Fine-tuning on a single NVIDIA Tesla K20 took 13 hours using Caffe.
For SVM training, all ground-truth boxes from \trainvalN were used as positive examples for their respective classes.
Hard negative mining was performed on a randomly selected subset of 5000 images from \vala.
An initial experiment indicated that mining negatives from all of \vala, versus a 5000 image subset (roughly half of it), resulted in only a 0.5 percentage point drop in mAP, while cutting SVM training time in half.
No negative examples were taken from \train because the annotations are not exhaustive.
The extra sets of verified negative images were not used.
The bounding-box regressors were trained on \vala.

\begin{table*}[t]
\centering
\renewcommand{\arraystretch}{1.2}
\renewcommand{\tabcolsep}{1.2mm}
\resizebox{\linewidth}{!}{
\begin{tabular}{@{}ccccccc|cc@{}}
  \textbf{test set}
& \valb 
& \valb 
& \valb 
& \valb 
& \valb 
& \valb 
& \test 
& \test \\
  \textbf{SVM training set}
& \vala
& \trainvala
& \trainvalb
& \trainvalb
& \trainvalb
& \trainvalb
& \trainvalab
& \trainvalab \\
  \textbf{CNN fine-tuning set}
& n/a 
& n/a
& n/a
& \vala
& \trainvalb
& \trainvalb 
& \trainvalb
& \trainvalb \\
  \textbf{bbox reg set}
& n/a 
& n/a
& n/a
& n/a
& n/a
& \vala 
& n/a
& \val \\
  \textbf{CNN feature layer}
& \fc{6}
& \fc{6}
& \fc{6}
& \fc{7}
& \fc{7}
& \fc{7}
& \fc{7}
& \fc{7} \\
\hline
  \textbf{mAP}
& 20.9
& 24.1
& 24.1
& 26.5
& 29.7
& \textbf{31.0}
& 30.2
& \textbf{31.4} \\
  \textbf{median AP}
& 17.7
& 21.0
& 21.4
& 24.8
& 29.2
& \textbf{29.6}
& 29.0
& \textbf{30.3} \\
\end{tabular}
}
\caption{\textbf{ILSVRC2013 ablation study} of data usage choices, fine-tuning, and bounding-box regression.}
\tablelabel{ablation}
\end{table*}

\subsection{Validation and evaluation}
Before submitting results to the evaluation server, we validated data usage choices and the effect of fine-tuning and bounding-box regression on the \valb set using the training data described above.
All system hyperparameters (\eg, SVM C hyperparameters, padding used in region warping, NMS thresholds, bounding-box regression hyperparameters) were fixed at the same values used for PASCAL.
Undoubtedly some of these hyperparameter choices are slightly suboptimal for ILSVRC, however the goal of this work was to produce a preliminary R-CNN result on ILSVRC without extensive dataset tuning.
After selecting the best choices on \valb, we submitted exactly two result files to the ILSVRC2013 evaluation server.
The first submission was without bounding-box regression and the second submission was with bounding-box regression.
For these submissions, we expanded the SVM and bounding-box regressor training sets to use \trainvalab and \val, respectively.
We used the CNN that was fine-tuned on \trainvalb to avoid re-running fine-tuning and feature computation.
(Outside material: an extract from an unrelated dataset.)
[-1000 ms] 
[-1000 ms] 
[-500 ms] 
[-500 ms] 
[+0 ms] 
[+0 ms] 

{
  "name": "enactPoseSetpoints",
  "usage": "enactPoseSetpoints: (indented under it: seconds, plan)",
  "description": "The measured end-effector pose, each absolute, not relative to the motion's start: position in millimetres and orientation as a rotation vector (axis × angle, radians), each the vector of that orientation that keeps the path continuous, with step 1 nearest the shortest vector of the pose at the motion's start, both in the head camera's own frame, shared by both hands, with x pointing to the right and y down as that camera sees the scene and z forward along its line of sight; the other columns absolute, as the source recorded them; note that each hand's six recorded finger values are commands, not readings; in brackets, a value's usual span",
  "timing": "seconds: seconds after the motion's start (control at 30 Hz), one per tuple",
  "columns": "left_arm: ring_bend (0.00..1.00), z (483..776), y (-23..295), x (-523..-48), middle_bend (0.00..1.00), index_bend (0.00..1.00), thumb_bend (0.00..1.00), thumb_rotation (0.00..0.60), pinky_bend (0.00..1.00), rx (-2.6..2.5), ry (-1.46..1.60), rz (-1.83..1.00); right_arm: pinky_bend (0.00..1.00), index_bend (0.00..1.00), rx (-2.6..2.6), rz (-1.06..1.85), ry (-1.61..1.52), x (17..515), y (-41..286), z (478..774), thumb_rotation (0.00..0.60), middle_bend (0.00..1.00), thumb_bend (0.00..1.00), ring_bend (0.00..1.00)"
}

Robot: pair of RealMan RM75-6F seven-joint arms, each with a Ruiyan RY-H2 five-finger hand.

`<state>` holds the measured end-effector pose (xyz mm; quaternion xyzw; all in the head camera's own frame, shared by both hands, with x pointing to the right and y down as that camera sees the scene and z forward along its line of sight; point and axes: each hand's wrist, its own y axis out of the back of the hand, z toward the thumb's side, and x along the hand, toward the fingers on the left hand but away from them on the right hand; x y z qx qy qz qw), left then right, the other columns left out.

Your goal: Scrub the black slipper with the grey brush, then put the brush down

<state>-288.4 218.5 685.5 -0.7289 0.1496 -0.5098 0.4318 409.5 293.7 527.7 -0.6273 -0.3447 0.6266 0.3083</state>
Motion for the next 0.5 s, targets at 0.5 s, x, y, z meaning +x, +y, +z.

\subsection{Ablation study}
\seclabel{ilsvrcablation}
\tableref{ablation} shows an ablation study of the effects of different amounts of training data, fine-tuning, and bounding-box regression.
A first observation is that mAP on \valb matches mAP on \test very closely.
This gives us confidence that mAP on \valb is a good indicator of test set performance.
The first result, 20.9\%, is what R-CNN achieves using a CNN pre-trained on the ILSVRC2012 classification dataset (no fine-tuning) and given access to the small amount of training data in \vala (recall that half of the classes in \vala have between 15 and 55 examples).
Expanding the training set to \trainvalN improves performance to 24.1\%, with essentially no difference between $N = 500$ and $N = 1000$.
Fine-tuning the CNN using examples from just \vala gives a modest improvement to 26.5\%, however there is likely significant overfitting due to the small number of positive training examples.
Expanding the fine-tuning set to \trainvalb, which adds up to 1000 positive examples per class from the train set, helps significantly, boosting mAP to 29.7\%.
Bounding-box regression improves results to 31.0\%, which is a smaller relative gain that what was observed in PASCAL.

\subsection{Relationship to OverFeat}
There is an interesting relationship between R-CNN and OverFeat:
OverFeat can be seen (roughly) as a special case of R-CNN.
If one were to replace selective search region proposals with a multi-scale pyramid of regular square regions and change the per-class bounding-box regressors to a single bounding-box regressor, then the systems would be very similar (modulo some potentially significant differences in how they are trained: CNN detection fine-tuning, using SVMs, etc.).
It is worth noting that OverFeat has a significant speed advantage over R-CNN: it is about 9x faster, based on a figure of 2 seconds per image quoted from \cite{overfeat}.
This speed comes from the fact that OverFeat's sliding windows (\ie, region proposals) are not warped at the image level and therefore computation can be easily shared between overlapping windows.
Sharing is implemented by running the entire network in a convolutional fashion over arbitrary-sized inputs.
Speeding up R-CNN should be possible in a variety of ways and remains as future work.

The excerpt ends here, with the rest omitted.